(Records excerpted from a collection)
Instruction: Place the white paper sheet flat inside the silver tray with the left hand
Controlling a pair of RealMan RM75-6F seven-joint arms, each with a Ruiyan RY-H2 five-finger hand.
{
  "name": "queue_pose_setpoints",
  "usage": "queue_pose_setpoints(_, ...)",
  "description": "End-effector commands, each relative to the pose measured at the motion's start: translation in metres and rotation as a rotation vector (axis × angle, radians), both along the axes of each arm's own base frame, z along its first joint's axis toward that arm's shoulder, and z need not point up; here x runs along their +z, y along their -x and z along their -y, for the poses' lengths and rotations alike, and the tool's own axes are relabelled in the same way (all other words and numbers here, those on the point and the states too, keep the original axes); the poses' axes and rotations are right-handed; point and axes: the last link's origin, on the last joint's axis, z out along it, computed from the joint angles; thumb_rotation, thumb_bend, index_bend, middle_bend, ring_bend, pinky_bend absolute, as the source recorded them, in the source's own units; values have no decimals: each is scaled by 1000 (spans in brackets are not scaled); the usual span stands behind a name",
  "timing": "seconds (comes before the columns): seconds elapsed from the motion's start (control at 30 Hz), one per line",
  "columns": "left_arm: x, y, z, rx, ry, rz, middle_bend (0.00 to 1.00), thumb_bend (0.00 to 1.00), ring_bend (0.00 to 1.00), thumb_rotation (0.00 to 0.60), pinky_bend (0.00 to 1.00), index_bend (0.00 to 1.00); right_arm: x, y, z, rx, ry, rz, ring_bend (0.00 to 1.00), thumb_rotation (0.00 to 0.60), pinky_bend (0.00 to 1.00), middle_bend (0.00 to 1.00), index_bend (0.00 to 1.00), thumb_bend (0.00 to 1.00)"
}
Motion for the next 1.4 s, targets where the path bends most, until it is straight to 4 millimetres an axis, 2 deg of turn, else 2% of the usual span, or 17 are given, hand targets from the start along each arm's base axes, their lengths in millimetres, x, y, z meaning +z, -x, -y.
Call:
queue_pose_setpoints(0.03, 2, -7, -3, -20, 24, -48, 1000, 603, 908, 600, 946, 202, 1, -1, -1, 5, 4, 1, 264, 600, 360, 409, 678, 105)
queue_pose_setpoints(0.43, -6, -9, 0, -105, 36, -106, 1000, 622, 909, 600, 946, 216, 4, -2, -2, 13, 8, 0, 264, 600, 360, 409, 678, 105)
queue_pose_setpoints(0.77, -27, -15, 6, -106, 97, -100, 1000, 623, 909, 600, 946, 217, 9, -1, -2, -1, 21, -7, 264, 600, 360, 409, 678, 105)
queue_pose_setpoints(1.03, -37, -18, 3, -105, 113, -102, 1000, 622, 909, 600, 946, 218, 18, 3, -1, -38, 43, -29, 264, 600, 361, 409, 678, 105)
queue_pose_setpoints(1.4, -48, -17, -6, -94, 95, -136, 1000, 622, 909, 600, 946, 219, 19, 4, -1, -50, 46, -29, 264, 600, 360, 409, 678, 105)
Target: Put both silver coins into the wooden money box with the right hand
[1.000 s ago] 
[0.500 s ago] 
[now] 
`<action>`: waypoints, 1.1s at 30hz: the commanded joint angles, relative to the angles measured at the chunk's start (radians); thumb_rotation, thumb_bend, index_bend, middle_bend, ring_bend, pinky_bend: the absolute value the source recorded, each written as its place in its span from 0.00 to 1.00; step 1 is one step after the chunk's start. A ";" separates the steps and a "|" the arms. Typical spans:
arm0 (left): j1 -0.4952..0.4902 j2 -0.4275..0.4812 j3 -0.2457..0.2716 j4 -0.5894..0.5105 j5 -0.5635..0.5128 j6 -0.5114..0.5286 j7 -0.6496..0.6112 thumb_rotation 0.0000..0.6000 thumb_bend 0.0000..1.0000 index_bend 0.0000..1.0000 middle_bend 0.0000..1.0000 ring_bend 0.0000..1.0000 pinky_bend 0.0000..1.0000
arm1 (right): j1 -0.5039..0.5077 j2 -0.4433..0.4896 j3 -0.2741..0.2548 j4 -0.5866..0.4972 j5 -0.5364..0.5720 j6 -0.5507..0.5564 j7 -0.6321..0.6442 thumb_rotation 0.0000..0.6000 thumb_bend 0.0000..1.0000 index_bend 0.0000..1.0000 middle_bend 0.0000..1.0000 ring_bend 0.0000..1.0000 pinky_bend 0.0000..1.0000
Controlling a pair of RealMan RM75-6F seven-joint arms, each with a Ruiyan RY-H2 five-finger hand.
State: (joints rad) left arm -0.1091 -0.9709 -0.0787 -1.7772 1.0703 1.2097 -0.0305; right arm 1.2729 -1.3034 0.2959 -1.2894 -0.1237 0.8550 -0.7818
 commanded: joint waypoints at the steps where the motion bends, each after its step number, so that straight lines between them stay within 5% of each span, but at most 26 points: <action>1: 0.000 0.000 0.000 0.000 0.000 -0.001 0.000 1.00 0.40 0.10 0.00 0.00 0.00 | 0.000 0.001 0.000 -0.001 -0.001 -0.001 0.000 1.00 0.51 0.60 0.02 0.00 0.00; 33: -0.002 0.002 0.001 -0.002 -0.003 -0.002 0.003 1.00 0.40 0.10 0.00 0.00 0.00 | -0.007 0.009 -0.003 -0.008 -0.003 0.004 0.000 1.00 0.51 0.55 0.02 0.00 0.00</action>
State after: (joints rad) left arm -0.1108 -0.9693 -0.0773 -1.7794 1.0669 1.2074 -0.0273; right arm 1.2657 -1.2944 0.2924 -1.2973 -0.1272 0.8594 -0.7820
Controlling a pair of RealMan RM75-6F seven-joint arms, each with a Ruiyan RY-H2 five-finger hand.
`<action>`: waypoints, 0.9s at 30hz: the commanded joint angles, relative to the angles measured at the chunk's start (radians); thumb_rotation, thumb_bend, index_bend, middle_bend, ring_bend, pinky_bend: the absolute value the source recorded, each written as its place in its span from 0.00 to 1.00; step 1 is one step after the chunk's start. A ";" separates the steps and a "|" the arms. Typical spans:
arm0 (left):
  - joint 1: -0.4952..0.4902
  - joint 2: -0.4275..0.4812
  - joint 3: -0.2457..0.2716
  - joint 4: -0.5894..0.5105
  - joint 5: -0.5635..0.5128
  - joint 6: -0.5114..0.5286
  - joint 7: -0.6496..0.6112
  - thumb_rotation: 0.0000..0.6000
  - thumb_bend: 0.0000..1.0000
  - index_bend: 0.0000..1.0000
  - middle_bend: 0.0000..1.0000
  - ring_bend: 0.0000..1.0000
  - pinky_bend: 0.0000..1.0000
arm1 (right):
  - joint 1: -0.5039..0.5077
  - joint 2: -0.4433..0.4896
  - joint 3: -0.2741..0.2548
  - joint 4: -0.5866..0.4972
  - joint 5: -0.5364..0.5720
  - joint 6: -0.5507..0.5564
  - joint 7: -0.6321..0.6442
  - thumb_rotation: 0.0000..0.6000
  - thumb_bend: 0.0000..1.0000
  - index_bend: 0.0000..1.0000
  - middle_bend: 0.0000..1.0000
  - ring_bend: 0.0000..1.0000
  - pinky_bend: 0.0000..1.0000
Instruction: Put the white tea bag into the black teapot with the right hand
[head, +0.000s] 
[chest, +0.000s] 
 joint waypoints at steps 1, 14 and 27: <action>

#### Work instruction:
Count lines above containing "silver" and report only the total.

#### Exercise solution:
2